* **RECORDED INFORMATION**:
* * * *

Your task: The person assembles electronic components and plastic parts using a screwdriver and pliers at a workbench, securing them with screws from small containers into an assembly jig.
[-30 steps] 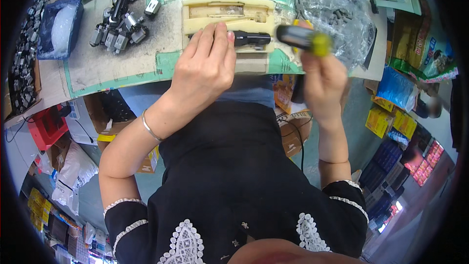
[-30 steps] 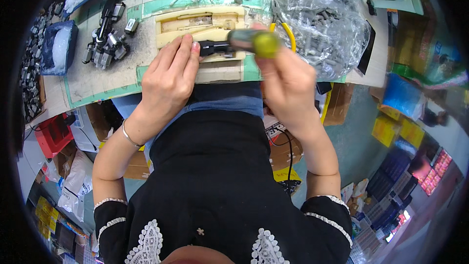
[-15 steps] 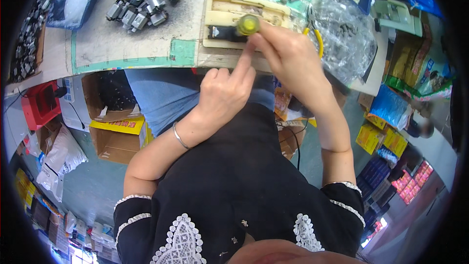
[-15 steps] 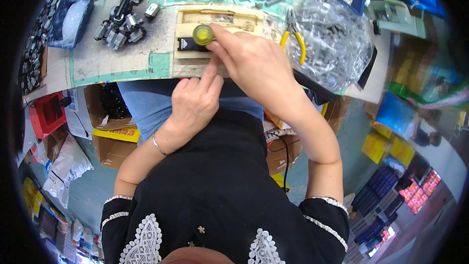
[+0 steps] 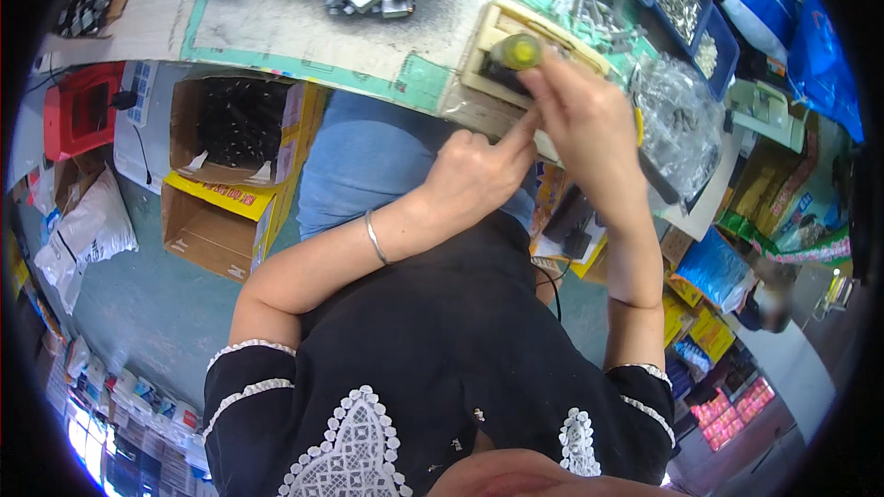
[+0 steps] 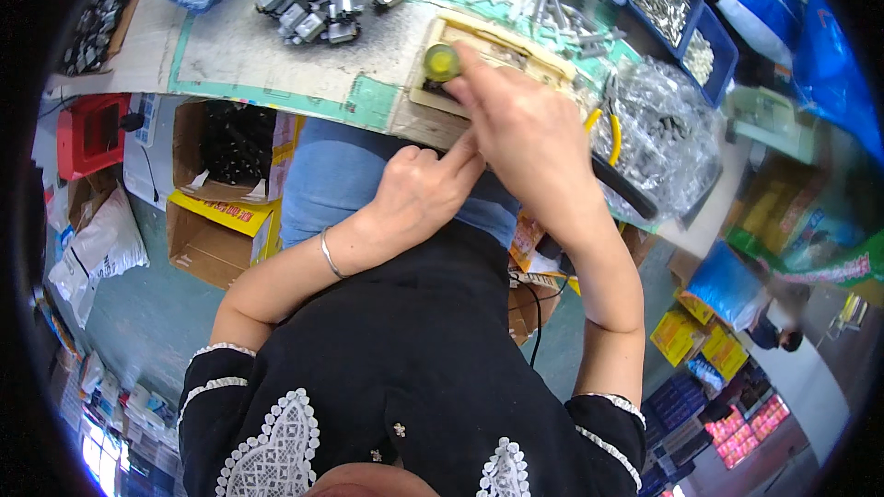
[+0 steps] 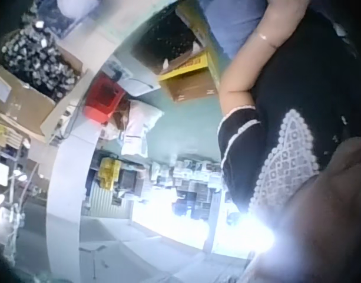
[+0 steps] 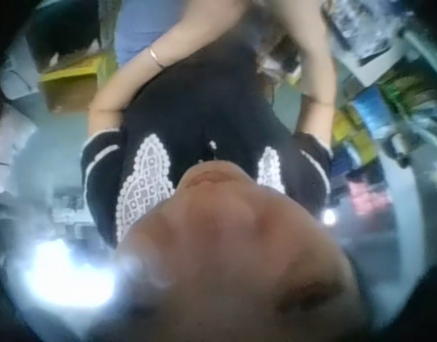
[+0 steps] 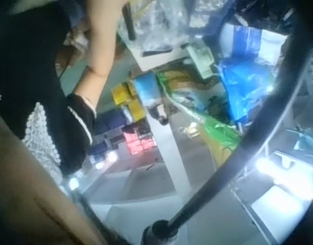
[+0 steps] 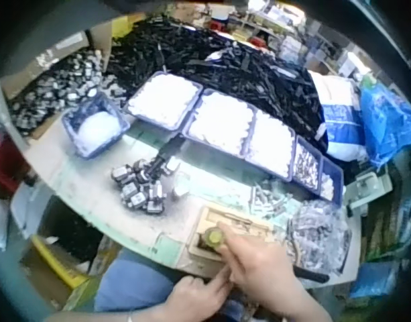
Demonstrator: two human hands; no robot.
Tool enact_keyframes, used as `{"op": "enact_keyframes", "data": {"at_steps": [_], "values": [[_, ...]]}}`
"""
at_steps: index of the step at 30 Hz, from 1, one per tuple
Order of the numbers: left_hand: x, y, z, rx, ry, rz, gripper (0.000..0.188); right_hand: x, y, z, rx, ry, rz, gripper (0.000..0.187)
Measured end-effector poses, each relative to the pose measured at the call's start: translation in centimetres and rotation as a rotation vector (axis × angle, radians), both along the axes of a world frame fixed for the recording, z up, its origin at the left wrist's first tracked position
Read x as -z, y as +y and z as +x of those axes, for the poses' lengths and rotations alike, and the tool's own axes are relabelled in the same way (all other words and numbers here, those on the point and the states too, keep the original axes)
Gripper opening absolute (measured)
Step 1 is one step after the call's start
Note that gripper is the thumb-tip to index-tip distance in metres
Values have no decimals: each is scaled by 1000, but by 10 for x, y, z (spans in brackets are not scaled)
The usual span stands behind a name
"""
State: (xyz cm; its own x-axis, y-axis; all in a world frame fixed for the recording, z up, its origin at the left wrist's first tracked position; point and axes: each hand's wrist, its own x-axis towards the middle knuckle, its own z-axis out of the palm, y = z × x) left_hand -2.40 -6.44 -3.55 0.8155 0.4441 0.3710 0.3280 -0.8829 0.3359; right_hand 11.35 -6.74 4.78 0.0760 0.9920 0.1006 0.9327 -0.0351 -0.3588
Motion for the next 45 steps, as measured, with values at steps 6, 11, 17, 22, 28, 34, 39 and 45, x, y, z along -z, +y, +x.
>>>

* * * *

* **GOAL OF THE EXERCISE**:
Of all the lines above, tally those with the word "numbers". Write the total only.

* **YOUR RESPONSE**:
2